The cook chuckles as she trundles past, her assistants trailing like cowed goslings.
Mis, Gira, and Shorty are standing at the entrance to the baths, mouths agape. Talon waits apart from them. Even she has eyebrows raised in that princely style she affects without its seeming an act. Abruptly I wonder if she is related to him.
“A good wakening to you, Spider,” calls Tana from the shelter, with a false cheer that warns me she isn’t pleased, “although it looks as if you’ve not had much sleep over your Sevensday rest. Best take a few cups of tea with your morning porridge. I believe we shall have to run you hard today to remind you that you train here. Keep the rest of your business to yourself.”
32
As we adversaries eat our morning porridge, not one person asks me what I did during my absence, but it is obvious by the way they whisper behind their hands that the news is spreading. When Kalliarkos shows up for training, flanked by Thynos and Inarsis, all talk ceases. People’s mouths might as well have been sewn up. Inarsis catches my eye and gives a subtle nod, but I know what it means: my family is installed at the inn as a temporary refuge.
Now I can breathe. Now I can truly enjoy our victory.
Once we are through menageries, Tana and Darios ride me all morning until I am so exhausted I can barely shift one foot in front of the next. On Trees I climb until my arms give out and my vision swims. Rivers defeats me as I splash a hundred times into the shallows and once scrape my knee so bloody it stings. I am so clumsy on Traps that everyone starts calling me “Dusty,” and in the maze of Pillars I keep mistaking my right hand for my left.
They whip me along, trying to make me cry. But why would I cry? My mother and sisters are free, my father did what he could for us, I am training to run the Fives, and a prince kissed me.
When the bell rings at last, I shuffle to the dining shelter. Not even Thynos and Inarsis can keep Kalliarkos from me. As exhausted as he looks, with shadows under his eyes and a fresh bruise on his chin from a fall on the court, he has a strut as he brings his platter over and sits beside me.

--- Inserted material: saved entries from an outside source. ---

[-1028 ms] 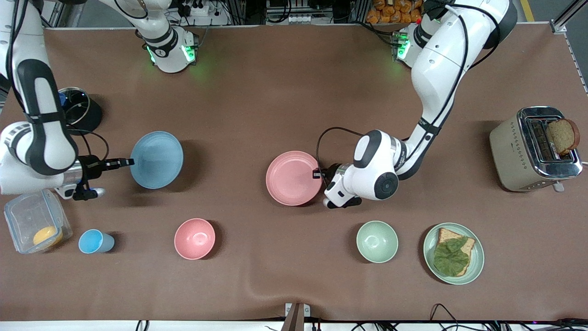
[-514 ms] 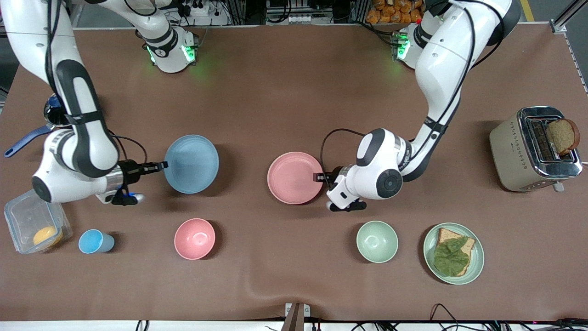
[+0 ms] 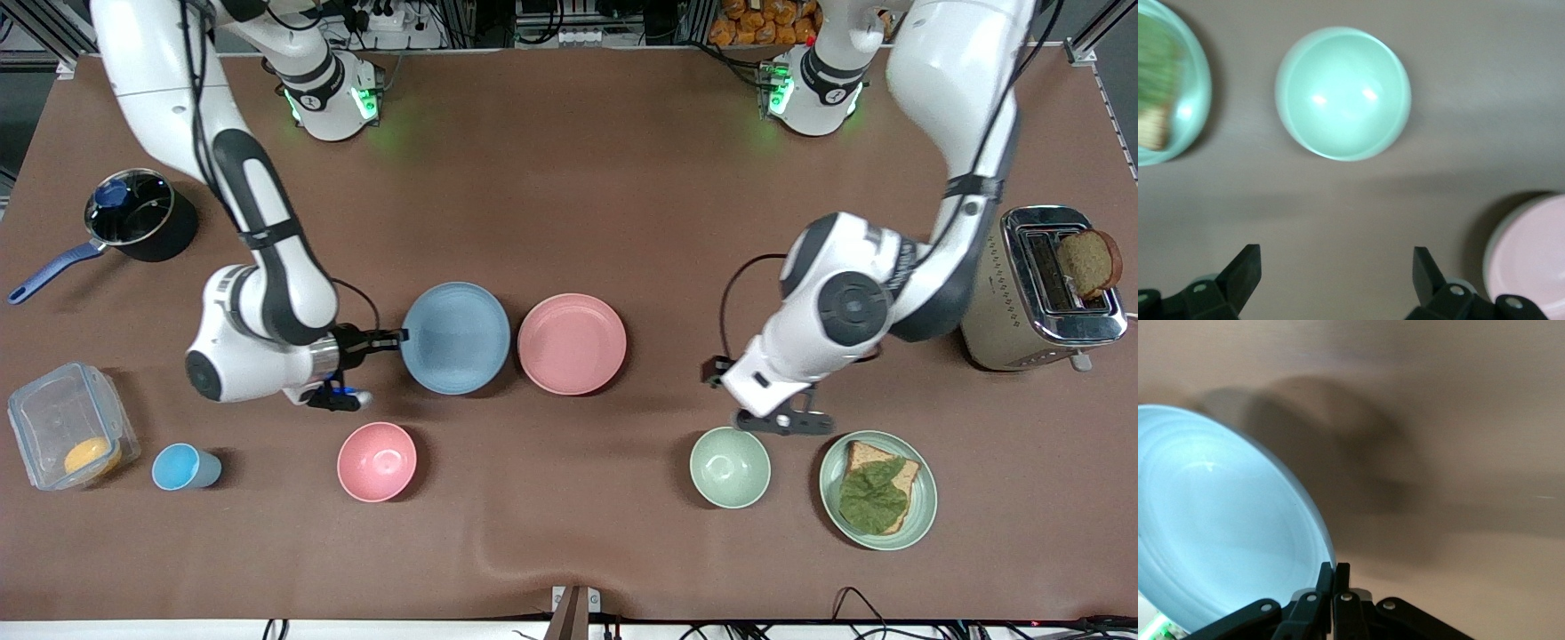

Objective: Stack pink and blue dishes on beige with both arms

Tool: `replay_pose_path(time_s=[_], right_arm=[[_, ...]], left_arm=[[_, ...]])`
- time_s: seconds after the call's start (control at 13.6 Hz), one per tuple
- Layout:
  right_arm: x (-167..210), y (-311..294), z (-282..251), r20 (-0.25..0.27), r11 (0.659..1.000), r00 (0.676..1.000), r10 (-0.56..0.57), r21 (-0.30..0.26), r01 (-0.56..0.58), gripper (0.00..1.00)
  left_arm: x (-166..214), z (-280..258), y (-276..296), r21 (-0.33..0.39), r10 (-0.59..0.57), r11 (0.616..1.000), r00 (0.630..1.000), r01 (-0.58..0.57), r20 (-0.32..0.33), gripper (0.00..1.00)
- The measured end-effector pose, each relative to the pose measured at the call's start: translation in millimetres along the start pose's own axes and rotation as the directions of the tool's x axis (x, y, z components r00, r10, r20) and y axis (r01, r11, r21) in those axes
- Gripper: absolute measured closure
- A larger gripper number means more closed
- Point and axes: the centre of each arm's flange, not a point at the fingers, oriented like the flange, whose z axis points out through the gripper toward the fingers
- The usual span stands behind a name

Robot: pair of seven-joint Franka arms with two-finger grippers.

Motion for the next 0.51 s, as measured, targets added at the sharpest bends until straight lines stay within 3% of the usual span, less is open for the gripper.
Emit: replay_pose_path(time_s=[0.37,0.51], right_arm=[[-9,-89,38,-0.066,0.997,0.995,0.07,0.019,-0.069,0.98],[-11,-106,56,-0.087,0.997,0.993,0.079,0.029,-0.076,0.98]], left_arm=[[4,-83,-103,0.027,-0.108,0.994,0.994,0.109,-0.034,0.0],[-6,-118,-123,-0.001,-0.138,0.99,0.99,0.138,-0.03,0.0]])
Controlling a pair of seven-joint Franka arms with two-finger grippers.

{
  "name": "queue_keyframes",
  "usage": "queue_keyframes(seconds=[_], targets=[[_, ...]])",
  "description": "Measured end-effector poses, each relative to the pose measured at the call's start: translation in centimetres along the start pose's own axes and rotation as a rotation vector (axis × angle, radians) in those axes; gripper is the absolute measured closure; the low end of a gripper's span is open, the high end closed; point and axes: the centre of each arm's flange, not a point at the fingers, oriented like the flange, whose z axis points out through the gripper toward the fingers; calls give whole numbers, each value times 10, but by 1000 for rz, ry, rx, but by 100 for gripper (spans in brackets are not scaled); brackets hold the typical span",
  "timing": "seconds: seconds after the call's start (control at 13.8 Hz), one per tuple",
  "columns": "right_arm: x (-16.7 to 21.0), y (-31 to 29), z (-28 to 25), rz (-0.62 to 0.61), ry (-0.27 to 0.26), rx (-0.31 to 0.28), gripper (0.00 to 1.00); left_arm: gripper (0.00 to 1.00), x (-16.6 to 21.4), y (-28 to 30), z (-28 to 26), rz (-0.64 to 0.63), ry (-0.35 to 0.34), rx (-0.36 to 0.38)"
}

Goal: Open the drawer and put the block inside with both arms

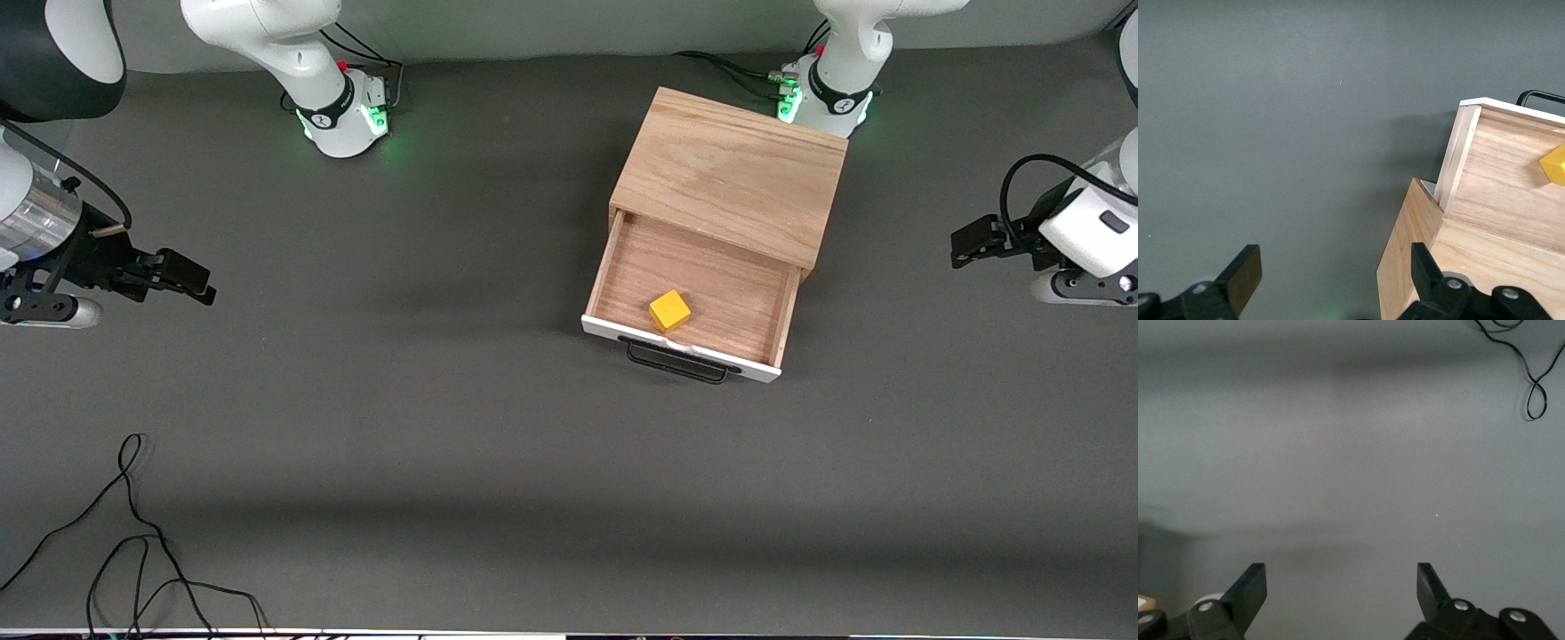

His defiance brings a smile to my face although I am so tired it feels like the effort of grinning is the same as that of trying to hoist a massive stone.
He frowns. “Are you all right, Jes?”
“I’m about to fall asleep face-first into my soup.”
He nods gravely, leaning closer. “I’ll wipe off your face if you do. Promise.”
I stifle a giggle behind a hand but everyone hears it. Everyone sees. Everyone disapproves. I can practically smell it, as if flesh can exude castigation.